In Noah Haidle’s absurdist play, Mr. Marmalade, a four-year-old girl named Lucy tries to have a healthy relationship with her chronically absent imaginary friend, the title character, who never has any time for her. The conflation of reality and the imaginary is an old trick in the book, more notably used in texts like Don Quixote, in which characters’ delusions take them on ridiculous and often hilarious quests. Usually the imaginary worlds the protagonists dream up feed some desire to return to a better place or to achieve something impossible. In the case of Mr. Marmalade, the reality is bleak – a single mother who brings home a new guy every night and works all day leaving Lucy on her own or with neglectful babysitters all day – and the imaginary is not necessarily bleak, but it is extreme.

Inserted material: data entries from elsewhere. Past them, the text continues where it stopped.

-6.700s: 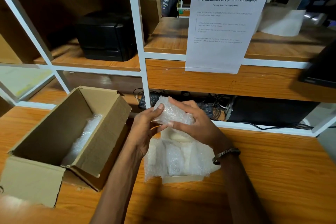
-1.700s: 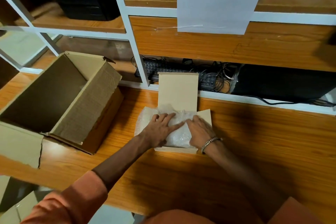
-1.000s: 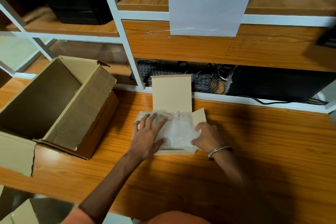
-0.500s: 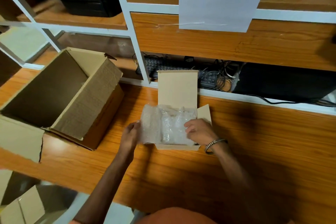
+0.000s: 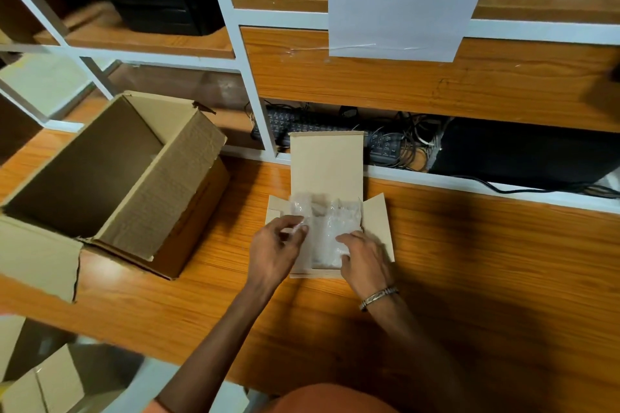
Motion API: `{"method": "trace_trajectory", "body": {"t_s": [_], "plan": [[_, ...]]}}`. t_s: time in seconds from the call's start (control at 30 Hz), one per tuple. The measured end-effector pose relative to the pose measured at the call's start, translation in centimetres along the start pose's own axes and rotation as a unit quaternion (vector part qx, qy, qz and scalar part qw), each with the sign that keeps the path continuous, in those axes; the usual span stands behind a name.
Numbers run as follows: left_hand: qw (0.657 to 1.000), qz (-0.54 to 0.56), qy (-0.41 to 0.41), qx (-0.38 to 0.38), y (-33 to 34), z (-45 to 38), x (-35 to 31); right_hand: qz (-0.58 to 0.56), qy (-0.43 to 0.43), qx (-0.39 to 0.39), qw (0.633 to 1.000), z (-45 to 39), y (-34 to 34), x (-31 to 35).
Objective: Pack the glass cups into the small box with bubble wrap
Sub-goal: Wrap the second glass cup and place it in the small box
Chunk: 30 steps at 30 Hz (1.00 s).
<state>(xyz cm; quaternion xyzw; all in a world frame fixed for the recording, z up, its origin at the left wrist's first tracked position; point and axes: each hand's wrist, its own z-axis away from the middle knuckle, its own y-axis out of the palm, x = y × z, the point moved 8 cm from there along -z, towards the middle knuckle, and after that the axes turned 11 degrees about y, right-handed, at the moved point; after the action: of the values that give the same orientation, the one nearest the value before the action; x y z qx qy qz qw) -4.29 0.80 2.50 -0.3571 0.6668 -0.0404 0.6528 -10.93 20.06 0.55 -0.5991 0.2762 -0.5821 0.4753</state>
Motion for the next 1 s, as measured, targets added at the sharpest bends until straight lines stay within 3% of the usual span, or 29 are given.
{"method": "trace_trajectory", "body": {"t_s": [0.17,0.27,0.33,0.4,0.5,0.7,0.93,1.0], "plan": [[0.982,0.024,-0.002,0.189,5.8,0.1,-1.9,-0.001,0.002,0.024,1.000,0.3,-0.8,0.0],[0.957,-0.048,0.081,0.274,7.8,1.2,-2.8,-0.041,0.023,0.058,0.997,0.2,-1.1,-1.2],[0.950,-0.071,0.142,0.269,7.4,1.1,-2.9,-0.074,0.036,0.060,0.995,0.2,-1.7,-1.6],[0.944,-0.056,0.172,0.275,6.9,0.9,-3.3,-0.115,0.040,0.009,0.992,0.1,-3.4,-1.3],[0.942,-0.031,0.151,0.300,6.5,0.4,-3.9,-0.128,-0.005,-0.066,0.990,-0.1,-6.0,0.3],[0.958,-0.068,0.153,0.234,5.6,-1.3,-3.3,-0.009,-0.152,0.052,0.987,-1.9,-4.2,4.0],[0.986,0.051,0.016,0.161,2.4,-2.4,-2.2,0.120,-0.119,0.084,0.982,-3.1,-3.2,1.8],[0.978,-0.096,0.108,0.151,1.4,-3.1,-2.6,0.153,-0.136,0.077,0.976,-3.0,-2.7,1.6]]}}
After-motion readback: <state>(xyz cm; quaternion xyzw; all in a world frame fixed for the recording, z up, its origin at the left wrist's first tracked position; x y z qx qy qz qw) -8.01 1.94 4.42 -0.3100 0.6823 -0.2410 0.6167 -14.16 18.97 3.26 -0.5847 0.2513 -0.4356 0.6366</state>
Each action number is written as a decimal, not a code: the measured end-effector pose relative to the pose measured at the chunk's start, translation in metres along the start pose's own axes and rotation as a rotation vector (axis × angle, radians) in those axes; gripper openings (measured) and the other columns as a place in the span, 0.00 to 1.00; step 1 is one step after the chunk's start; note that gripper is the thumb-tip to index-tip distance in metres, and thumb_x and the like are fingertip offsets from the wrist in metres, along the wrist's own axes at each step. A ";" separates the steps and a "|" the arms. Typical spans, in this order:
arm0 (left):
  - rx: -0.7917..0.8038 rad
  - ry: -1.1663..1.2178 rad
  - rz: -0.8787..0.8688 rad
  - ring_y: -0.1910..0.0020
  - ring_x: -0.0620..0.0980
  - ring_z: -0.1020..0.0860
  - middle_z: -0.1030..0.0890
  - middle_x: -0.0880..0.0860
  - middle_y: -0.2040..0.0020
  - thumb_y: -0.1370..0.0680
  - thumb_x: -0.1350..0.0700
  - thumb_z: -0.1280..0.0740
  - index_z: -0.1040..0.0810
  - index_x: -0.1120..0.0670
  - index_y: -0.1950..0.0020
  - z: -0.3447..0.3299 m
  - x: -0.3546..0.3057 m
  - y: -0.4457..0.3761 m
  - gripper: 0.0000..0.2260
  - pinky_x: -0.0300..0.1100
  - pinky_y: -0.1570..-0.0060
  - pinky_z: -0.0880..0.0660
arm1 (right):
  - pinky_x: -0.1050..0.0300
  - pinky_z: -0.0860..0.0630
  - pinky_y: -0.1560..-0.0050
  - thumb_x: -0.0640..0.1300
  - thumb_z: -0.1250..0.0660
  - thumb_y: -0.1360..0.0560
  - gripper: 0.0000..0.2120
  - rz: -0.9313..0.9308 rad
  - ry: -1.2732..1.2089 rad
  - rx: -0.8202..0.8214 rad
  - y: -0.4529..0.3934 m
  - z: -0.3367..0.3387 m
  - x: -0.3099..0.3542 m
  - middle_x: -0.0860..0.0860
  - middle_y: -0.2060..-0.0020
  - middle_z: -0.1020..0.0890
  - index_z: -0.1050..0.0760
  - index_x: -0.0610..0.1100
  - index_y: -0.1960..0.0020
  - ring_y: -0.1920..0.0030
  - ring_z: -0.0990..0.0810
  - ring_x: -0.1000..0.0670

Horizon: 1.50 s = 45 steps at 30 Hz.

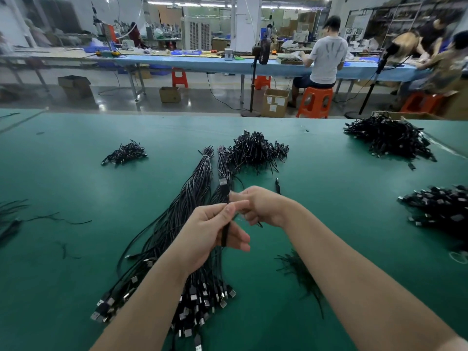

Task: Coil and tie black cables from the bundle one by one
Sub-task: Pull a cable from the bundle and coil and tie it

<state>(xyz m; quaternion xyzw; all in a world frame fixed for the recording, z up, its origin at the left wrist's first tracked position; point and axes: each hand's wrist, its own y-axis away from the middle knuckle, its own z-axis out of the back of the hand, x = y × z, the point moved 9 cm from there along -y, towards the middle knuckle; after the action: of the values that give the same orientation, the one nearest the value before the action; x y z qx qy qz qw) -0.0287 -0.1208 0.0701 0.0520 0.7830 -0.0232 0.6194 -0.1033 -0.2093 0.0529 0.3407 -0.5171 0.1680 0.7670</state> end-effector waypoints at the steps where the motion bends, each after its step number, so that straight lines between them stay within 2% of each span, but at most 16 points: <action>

In the climactic scene, after persuading Lucy to come back to him, Mr. Marmalade impregnates the four-year-old girl, returns to his alcoholism, drug addiction, and abusive ways, and drives Lucy to stab their child in a desperate attempt to keep him in the house. It’s difficult to parse out the reality and the un-reality in this play, and it is even more difficult to do so when reading it and not seeing it performed. The comedy, in general, derives from the absurdity of a four-year-old girl finding and putting herself in these very adult and scary situations by dreaming them up herself. At first glance, the absurdity is enough, but as the scenes become progressively darker, the audience starts to wonder: how on earth did this toddler come up with these horrific scenarios?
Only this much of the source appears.